音乐已在不知不觉中切换成了下一首,对此他甚至没有丝毫察觉。半晌他才回过神来,鼓掌示意,“……谢谢!唱得非常棒呢,茅野。”
“嘻嘻,有评分功能的卡拉ok我可是很擅长的哦!”
“嗯……”渚的回应则显得似乎有气无力。
“怎么了,渚?”茅野问。
“好像……觉得有些困了。”渚揉揉眼睛,从刚才开始他就有些神志不清,心中还不断萌生出各种奇怪的感觉。
一旁的矶贝抬头看了一眼墻上的挂钟,指针已经指向了十点,“确实有些晚了,干脆今天就到这里吧,女生们太晚回家也不安全。”
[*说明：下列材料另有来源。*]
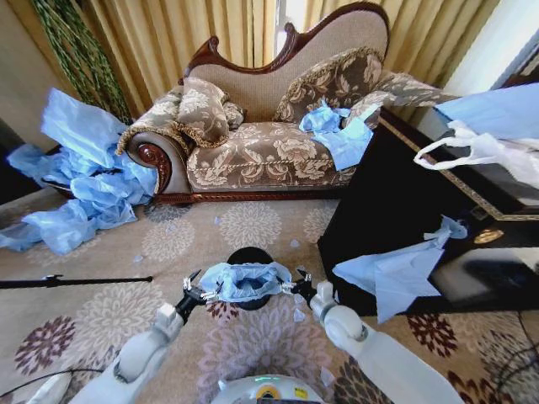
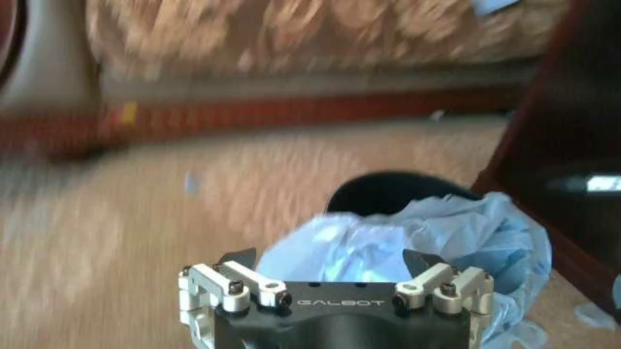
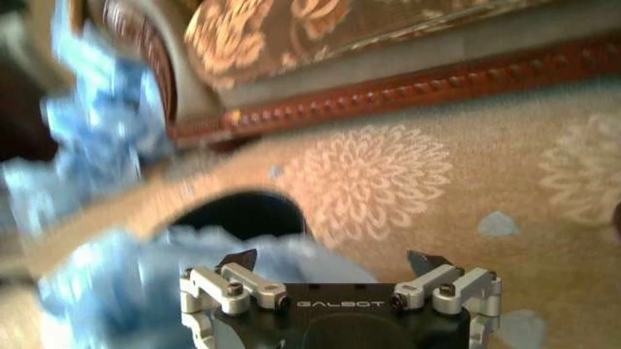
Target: Place a garbage bag over the trash bin.
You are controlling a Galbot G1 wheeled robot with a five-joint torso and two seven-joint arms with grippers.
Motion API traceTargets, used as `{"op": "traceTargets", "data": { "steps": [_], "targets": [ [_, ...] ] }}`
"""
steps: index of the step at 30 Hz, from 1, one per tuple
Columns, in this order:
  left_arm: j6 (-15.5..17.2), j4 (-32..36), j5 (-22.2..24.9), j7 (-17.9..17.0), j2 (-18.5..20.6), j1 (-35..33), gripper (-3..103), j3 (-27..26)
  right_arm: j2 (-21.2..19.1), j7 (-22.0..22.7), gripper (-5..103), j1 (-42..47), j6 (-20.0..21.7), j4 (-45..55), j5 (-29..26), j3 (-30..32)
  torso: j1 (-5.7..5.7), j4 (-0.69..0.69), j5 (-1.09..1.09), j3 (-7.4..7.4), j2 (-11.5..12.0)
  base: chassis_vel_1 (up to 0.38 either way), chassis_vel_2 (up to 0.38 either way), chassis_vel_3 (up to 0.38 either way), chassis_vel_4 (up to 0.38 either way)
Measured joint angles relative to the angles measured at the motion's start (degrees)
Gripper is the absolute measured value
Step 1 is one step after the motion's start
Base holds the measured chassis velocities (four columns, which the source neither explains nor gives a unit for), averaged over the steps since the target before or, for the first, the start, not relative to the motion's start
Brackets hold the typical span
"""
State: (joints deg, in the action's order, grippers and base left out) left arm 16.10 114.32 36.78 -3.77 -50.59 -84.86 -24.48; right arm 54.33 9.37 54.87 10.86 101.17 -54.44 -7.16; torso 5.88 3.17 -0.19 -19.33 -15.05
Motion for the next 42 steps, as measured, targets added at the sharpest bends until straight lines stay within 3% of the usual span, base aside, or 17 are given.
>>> {"op": "traceTargets", "data": {
  "steps": [2,3,8,10,12,18,24,26,27,28,29,31,32,36,37,39,42],
  "targets": [
    [7.63,0.66,7.57,-3.97,0.27,1.66,100,0.06,1.25,-0.65,100,-0.57,0.56,-1.46,-4.42,1.37,0.0,0.0,-0.01,0.0,0.0,0.0,0.0,0.0,0.0],
    [7.63,0.66,7.57,-3.97,0.27,1.66,100,0.06,1.25,-0.65,100,-0.57,0.56,-1.46,-4.42,1.37,0.0,0.0,-0.01,0.0,0.0,0.0,0.0,0.0,0.0],
    [15.82,-1.0,18.09,-11.72,0.1,5.23,100,0.67,3.12,-2.76,97,-2.29,2.9,-4.82,-13.06,2.33,0.0,-0.01,-0.01,-0.01,0.0,0.0,0.0,0.0,0.0],
    [16.23,-1.29,19.25,-12.64,-0.09,5.74,100,0.79,3.61,-2.9,97,-2.54,3.3,-5.18,-14.92,2.54,0.0,-0.01,-0.01,-0.01,0.01,0.0,0.0,0.0,0.0],
    [16.98,-1.83,23.91,-15.2,-1.08,7.51,100,0.95,6.04,-2.41,94,-3.27,4.22,-6.3,-21.98,3.63,0.0,-0.01,-0.01,-0.01,0.01,0.0,0.0,0.0,0.0],
    [16.76,-1.46,31.8,-17.8,-2.45,9.12,100,0.65,8.33,-0.94,94,-3.54,4.67,-7.63,-27.95,4.81,0.0,-0.01,-0.01,-0.01,0.01,0.0,0.0,0.0,0.0],
    [16.32,-1.88,28.27,-16.75,-2.13,9.38,100,0.32,6.96,-2.18,94,-3.01,5.8,-8.15,-25.06,5.0,0.0,-0.02,-0.01,-0.01,0.01,0.0,0.0,0.0,0.0],
    [15.56,-2.26,22.13,-13.09,-1.21,9.38,100,0.0,4.72,-6.37,93,-2.79,5.61,-8.87,-17.28,4.49,0.0,-0.02,0.0,0.0,0.01,0.0,0.0,0.0,0.0],
    [13.75,-3.38,13.99,-5.86,0.16,9.46,100,-0.33,2.12,-11.22,94,-2.84,5.6,-9.64,-10.9,3.98,0.0,0.0,0.0,0.0,0.01,0.0,0.0,0.0,0.0],
    [12.1,-4.33,10.03,-1.42,1.15,9.65,100,-0.59,0.41,-13.96,94,-3.09,5.74,-10.03,-8.51,3.45,0.0,0.01,-0.02,0.0,0.01,0.0,0.0,0.0,0.0],
    [12.1,-4.33,10.03,-1.42,1.15,9.65,100,-0.59,0.41,-13.96,94,-3.09,5.74,-10.03,-8.51,3.45,0.0,0.01,-0.02,0.0,0.01,0.0,0.0,0.0,0.0],
    [9.71,-6.8,4.79,7.67,4.28,11.02,100,-1.33,-2.93,-19.77,94,-4.35,6.11,-11.43,-6.41,2.06,0.0,0.0,-0.01,0.0,0.01,0.0,0.0,0.0,0.0],
    [9.71,-6.8,4.79,7.67,4.28,11.02,100,-1.33,-2.93,-19.77,94,-4.35,6.11,-11.43,-6.41,2.06,0.0,0.0,-0.01,0.0,0.01,0.0,0.0,0.0,0.0],
    [9.99,-11.38,7.79,20.75,10.36,14.93,100,-0.8,-5.57,-29.94,94,-9.3,7.09,-16.31,-6.29,-1.16,0.0,0.0,-0.01,0.0,0.01,0.0,0.0,0.0,0.0],
    [9.99,-11.38,7.79,20.75,10.36,14.93,100,-0.8,-5.57,-29.94,94,-9.3,7.09,-16.31,-6.29,-1.16,0.0,0.0,-0.01,0.0,0.01,0.0,0.0,0.0,0.0],
    [8.82,-16.48,8.88,29.67,14.3,17.7,99,1.0,-5.37,-36.5,93,-13.45,7.56,-20.74,-6.07,-3.48,0.01,-0.02,0.0,-0.01,0.01,0.0,0.0,0.0,0.0],
    [7.78,-19.79,8.92,33.37,15.78,20.3,99,2.2,-4.32,-40.91,85,-16.2,8.38,-23.92,-5.08,-4.51,0.01,-0.04,-0.02,-0.01,0.01,0.0,0.0,0.0,0.0]
  ]
}}
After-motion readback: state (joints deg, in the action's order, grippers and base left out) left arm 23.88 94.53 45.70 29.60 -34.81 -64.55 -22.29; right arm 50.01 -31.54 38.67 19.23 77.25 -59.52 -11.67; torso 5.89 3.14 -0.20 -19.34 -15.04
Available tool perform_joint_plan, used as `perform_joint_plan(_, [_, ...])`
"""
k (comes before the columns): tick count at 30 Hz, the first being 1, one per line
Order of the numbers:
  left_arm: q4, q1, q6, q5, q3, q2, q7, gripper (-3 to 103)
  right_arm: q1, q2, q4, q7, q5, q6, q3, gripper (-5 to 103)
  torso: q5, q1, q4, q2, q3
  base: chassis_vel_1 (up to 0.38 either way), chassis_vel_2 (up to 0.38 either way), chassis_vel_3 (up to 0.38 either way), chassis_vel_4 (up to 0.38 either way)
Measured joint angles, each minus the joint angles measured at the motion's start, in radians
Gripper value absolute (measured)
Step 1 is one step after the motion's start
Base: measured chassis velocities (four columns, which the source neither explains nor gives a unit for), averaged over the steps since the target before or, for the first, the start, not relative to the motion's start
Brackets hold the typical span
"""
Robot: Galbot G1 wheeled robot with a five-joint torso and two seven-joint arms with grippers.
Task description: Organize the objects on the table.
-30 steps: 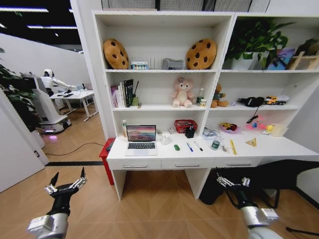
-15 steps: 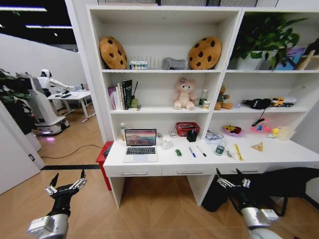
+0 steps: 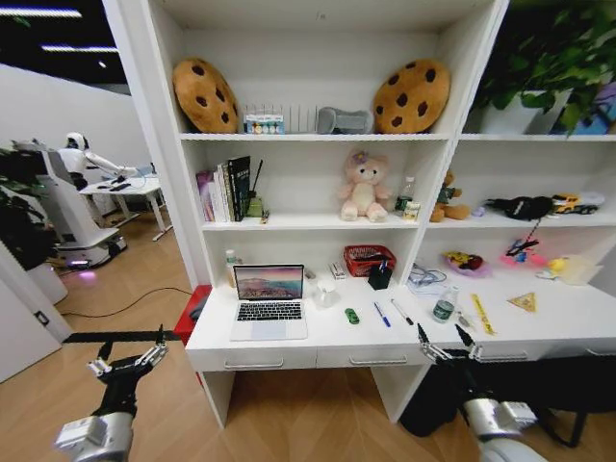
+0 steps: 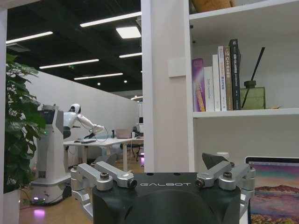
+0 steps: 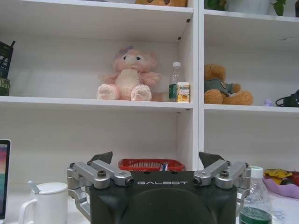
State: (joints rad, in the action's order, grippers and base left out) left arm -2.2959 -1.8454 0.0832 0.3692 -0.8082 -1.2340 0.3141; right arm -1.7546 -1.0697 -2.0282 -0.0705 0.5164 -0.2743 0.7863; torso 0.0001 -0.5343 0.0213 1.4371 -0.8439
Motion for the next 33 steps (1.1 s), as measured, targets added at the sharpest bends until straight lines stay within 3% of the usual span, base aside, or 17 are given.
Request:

“如果顺路的话,女生最好多找几个人结伴回去,或者找男生陪同。”片冈也提议道。
前原焦急地插话道,“餵餵,留几个人下来帮忙收拾卫生啊!”狂欢过后,前原家的客厅几乎是一片狼藉。
“那就按照值日表的顺序继续安排吧?”矶贝笑道。
“不是吧,放假后还要值日吗?”“我拒绝!”
“矶贝他只是在开玩笑而已,”片冈接过话头,“大家一起收拾吧,这么多人应该很快就能清理干凈。”
打扫的过程中,很多人就已经找好了一起组队回家的成员。渚幽幽地来到正在擦桌子的茅野身边,“……茅野,待会一起回家吧。”
“嗯?好啊。”茅野小小地吃惊了一下,因为往常都是由她来率先邀请对方,渚主动的情况实在比较少见。
若要探究其缘由,恐怕连渚自己也说不清楚。只是突然这么想,然后就那么做了。
与此同时,正在另一边收拾同学们喝剩的瓶瓶罐罐的前原,在茶几上发现了一个瓶身印有法语、内容物已经不知道被谁喝掉一大半的玻璃瓶。他猛然想起了什么,拿起瓶子连忙去找杉野。
“杉野,这瓶东西是你拿出来的吗?”
“是啊,你不是要我拿橙汁吗?”
“虽然一样是橙色的,但这个一看就知道不是橙汁吧!我说的橙汁是绿色包装的纸盒,这是别人送给我爸爸的进口特调酒,它的味道很甜喝起来像普通的饮料,但听说后劲不小。”
“不会吧?!少了那么多,被谁喝掉了?!”
“这应该是我问你的问题吧!”
杉野回头环顾了一下现场,并没有发现谁出现了类似醉酒的状态。
“如果只是每人喝了一点的话,应该……没问题吧?”杉野挠挠头,默默地在心里盘算自己还剩多少可用的零用钱,“抱歉,这酒很贵吧?”
“算了,反正是同学一场,老爸他本来就说过不喜欢这种甜腻腻的酒。只要没出什么问题就好。”前原若有所思地将剩下三分之一的酒放回冰箱,“应该……不会有什么问题吧。”